Play-Doh is a painted aluminum sculpture by Jeff Koons, made between 1994 and 2014. Five copies were made, each measuring approximately 120 × 108 × 108 in. (304.8 × 274.3 × 274.3 cm). It is formed of 27 separate pieces of polychromed aluminum and was first publicly shown at the retrospective of Koons' work in 2014 at the Whitney Museum of American Art in NYC.

==Analysis==
The title refers to the modeling compound known as Play-Doh which is used for arts and crafts projects by young children.
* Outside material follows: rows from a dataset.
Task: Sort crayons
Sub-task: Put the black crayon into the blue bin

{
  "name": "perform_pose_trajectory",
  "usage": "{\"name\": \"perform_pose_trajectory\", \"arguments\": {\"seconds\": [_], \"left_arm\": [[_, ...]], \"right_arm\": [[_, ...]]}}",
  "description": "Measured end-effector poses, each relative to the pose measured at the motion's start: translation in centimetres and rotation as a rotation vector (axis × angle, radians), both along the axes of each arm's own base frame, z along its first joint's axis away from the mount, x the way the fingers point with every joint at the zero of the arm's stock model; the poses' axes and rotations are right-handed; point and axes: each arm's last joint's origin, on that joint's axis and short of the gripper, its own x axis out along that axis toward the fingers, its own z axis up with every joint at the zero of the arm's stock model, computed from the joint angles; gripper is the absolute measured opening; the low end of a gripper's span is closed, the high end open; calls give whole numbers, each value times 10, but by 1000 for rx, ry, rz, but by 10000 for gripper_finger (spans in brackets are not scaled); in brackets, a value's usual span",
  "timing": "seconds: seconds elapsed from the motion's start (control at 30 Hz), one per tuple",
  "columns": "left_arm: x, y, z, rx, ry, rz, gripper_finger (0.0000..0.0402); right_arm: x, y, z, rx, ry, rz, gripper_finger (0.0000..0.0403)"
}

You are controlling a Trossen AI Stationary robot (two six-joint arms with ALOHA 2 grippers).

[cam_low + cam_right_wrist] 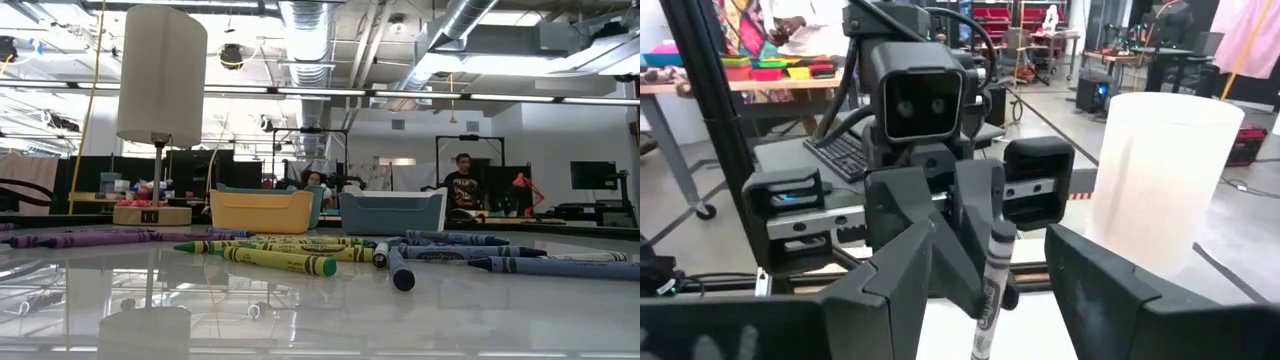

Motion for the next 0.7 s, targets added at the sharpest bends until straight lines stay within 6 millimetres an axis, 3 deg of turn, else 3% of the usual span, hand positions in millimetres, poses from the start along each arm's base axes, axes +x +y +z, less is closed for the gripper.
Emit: {"name": "perform_pose_trajectory", "arguments": {"seconds": [0.43, 0.7], "left_arm": [[1, 6, 1, 14, -7, -8, 6], [1, 7, 1, 28, 2, 1, 6]], "right_arm": [[11, -7, -7, -3, 28, 14, 208], [13, -8, -8, -3, 29, 18, 144]]}}
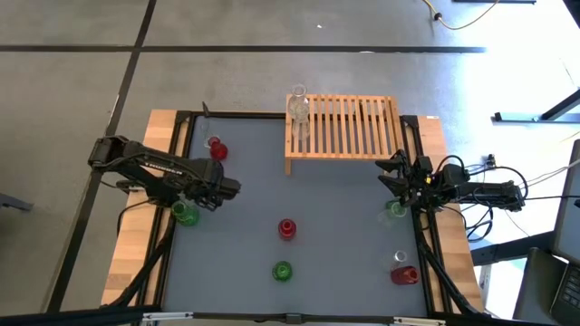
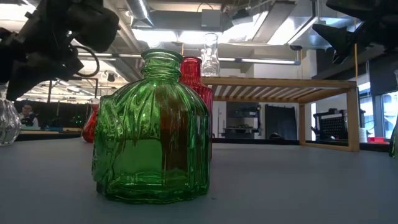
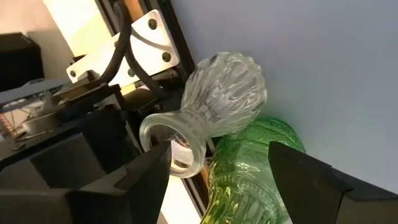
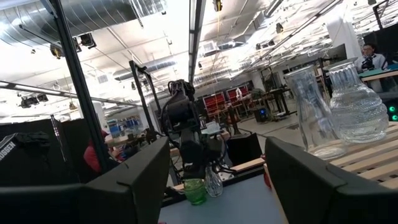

In reference to the sculpture Play-Doh, Koons has said that he tries to "make objects that you can't make any judgements about". In the same commentary Koons said "If you take Play-Doh apart... they're organic shapes that all stack on top of each other... so that these surfaces are meeting on the inside and you never see that... the public doesn't see it but I think that you feel it and it has kind of a Freudian quality to it. I really thought that Play-Doh captures the twentieth century and you have this aspect of Freud with this mound of Play-Doh and the way the organic shapes are on top of each other... and within art you have this abstract expressionism... you have this aspect of DeKooning or something..."

==Concept==
Koons explains in Highsnobiety, in a video associated with Christie's, that he originally conceived "Play-Doh" to be a polyethylene sculpture. Koons eventually felt that he could not get the undercuts that he wanted using polyethylene. Koons was unwilling to compromise on the superrealism that he aimed for and opted instead for aluminum. Koons wanted the sculpture to be believable as a mound of Play-Doh. Koons was concerned in the sculpture's development that angles not be too sharp and organic forms not be too organic. This was with the aim of reproducing the appearance of the "Play-Doh" modeling compound on which the sculpture is based.

==Exhibition==
One of the five iterations of the sculpture was auctioned for 20 million dollars on May 17, 2018.